▶ [About this task] The entries that follow should be duplicated in full, without a single alteration.
#### Stored data
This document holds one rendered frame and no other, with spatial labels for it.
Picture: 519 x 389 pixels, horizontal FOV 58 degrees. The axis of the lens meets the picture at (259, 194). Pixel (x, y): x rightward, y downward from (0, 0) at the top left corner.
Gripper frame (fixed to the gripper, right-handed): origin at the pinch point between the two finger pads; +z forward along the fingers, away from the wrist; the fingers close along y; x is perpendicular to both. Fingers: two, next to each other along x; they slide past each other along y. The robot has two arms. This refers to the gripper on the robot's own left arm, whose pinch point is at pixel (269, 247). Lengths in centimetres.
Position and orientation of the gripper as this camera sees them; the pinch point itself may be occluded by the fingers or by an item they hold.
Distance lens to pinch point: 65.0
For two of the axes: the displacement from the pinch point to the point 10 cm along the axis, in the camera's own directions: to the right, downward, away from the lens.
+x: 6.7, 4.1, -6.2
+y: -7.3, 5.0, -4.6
########
▶ [Solution for this exercise]
This document holds one rendered frame and no other, with spatial labels for it.
Picture: 519 x 389 pixels, horizontal FOV 58 degrees. The axis of the lens meets the picture at (259, 194). Pixel (x, y): x rightward, y downward from (0, 0) at the top left corner.
Gripper frame (fixed to the gripper, right-handed): origin at the pinch point between the two finger pads; +z forward along the fingers, away from the wrist; the fingers close along y; x is perpendicular to both. Fingers: two, next to each other along x; they slide past each other along y. The robot has two arms. This refers to the gripper on the robot's own left arm, whose pinch point is at pixel (269, 247). Lengths in centimetres.
Position and orientation of the gripper as this camera sees them; the pinch point itself may be occluded by the fingers or by an item they hold.
Distance lens to pinch point: 65.0
For two of the axes: the displacement from the pinch point to the point 10 cm along the axis, in the camera's own directions: to the right, downward, away from the lens.
+x: 6.7, 4.1, -6.2
+y: -7.3, 5.0, -4.6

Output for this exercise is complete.